**Your instructions**
Filter the listing below down to the lines with the word "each" and copy those.

**Recorded data**
----------
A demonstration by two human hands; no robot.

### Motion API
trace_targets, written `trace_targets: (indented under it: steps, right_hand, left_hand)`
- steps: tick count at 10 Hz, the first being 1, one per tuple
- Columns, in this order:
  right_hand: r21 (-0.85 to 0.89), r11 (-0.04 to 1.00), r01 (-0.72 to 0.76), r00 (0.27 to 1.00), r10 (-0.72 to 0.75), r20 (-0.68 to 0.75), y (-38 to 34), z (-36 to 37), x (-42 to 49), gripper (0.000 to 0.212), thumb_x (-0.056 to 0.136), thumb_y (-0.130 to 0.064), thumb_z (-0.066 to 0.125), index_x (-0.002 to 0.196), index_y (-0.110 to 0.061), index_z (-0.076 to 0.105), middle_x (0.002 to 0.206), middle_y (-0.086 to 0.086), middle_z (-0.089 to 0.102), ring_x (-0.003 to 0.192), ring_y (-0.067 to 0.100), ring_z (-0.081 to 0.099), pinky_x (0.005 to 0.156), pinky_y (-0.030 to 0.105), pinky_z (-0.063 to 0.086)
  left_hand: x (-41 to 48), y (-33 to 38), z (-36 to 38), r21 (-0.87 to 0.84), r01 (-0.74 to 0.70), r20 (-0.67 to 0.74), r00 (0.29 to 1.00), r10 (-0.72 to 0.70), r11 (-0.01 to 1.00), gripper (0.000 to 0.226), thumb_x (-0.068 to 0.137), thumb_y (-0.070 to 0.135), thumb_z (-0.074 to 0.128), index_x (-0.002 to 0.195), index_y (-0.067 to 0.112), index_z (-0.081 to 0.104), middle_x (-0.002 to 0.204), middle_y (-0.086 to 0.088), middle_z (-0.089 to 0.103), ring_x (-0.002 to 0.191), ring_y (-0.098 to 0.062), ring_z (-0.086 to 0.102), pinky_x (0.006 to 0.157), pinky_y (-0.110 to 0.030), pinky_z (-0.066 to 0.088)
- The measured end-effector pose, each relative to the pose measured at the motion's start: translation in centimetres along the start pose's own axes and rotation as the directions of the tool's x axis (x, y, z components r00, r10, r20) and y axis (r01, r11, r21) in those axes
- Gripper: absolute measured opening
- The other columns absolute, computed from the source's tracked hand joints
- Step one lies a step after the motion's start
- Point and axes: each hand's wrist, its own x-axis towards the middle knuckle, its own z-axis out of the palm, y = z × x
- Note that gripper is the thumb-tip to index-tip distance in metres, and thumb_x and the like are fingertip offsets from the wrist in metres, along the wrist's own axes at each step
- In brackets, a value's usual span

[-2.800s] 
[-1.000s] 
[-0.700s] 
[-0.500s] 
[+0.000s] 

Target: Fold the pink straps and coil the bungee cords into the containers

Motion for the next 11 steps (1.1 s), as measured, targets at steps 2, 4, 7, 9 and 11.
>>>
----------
**Solution for this problem**
- The measured end-effector pose, each relative to the pose measured at the motion's start: translation in centimetres along the start pose's own axes and rotation as the directions of the tool's x axis (x, y, z components r00, r10, r20) and y axis (r01, r11, r21) in those axes
- Point and axes: each hand's wrist, its own x-axis towards the middle knuckle, its own z-axis out of the palm, y = z × x
- Note that gripper is the thumb-tip to index-tip distance in metres, and thumb_x and the like are fingertip offsets from the wrist in metres, along the wrist's own axes at each step

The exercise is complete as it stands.